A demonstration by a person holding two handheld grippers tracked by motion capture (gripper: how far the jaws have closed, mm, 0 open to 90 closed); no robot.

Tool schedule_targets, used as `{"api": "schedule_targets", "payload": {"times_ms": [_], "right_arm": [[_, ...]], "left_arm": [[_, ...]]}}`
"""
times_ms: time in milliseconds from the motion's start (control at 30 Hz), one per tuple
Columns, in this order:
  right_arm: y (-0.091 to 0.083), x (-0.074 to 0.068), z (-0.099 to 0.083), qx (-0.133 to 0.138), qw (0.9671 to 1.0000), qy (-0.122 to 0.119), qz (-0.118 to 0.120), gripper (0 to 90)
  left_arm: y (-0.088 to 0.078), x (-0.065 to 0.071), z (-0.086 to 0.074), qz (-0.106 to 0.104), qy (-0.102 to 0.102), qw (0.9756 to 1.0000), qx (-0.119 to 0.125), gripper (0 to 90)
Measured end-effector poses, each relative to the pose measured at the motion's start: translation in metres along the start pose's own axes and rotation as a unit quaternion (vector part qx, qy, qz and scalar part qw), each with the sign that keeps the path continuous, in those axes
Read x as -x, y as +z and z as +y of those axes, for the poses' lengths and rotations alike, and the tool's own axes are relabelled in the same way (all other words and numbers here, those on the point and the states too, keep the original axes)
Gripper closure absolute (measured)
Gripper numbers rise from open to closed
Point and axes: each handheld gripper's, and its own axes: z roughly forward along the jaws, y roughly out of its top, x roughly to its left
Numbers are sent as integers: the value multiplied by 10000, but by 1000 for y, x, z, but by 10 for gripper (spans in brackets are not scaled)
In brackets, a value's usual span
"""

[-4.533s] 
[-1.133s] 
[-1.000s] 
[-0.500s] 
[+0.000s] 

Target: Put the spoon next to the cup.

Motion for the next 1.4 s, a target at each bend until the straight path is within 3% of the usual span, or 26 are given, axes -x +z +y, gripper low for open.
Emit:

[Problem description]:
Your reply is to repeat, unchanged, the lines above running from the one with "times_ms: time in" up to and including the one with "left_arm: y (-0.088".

[Task solution]:
times_ms: time in milliseconds from the motion's start (control at 30 Hz), one per tuple
Columns, in this order:
  right_arm: y (-0.091 to 0.083), x (-0.074 to 0.068), z (-0.099 to 0.083), qx (-0.133 to 0.138), qw (0.9671 to 1.0000), qy (-0.122 to 0.119), qz (-0.118 to 0.120), gripper (0 to 90)
  left_arm: y (-0.088 to 0.078), x (-0.065 to 0.071), z (-0.086 to 0.074), qz (-0.106 to 0.104), qy (-0.102 to 0.102), qw (0.9756 to 1.0000), qx (-0.119 to 0.125), gripper (0 to 90)

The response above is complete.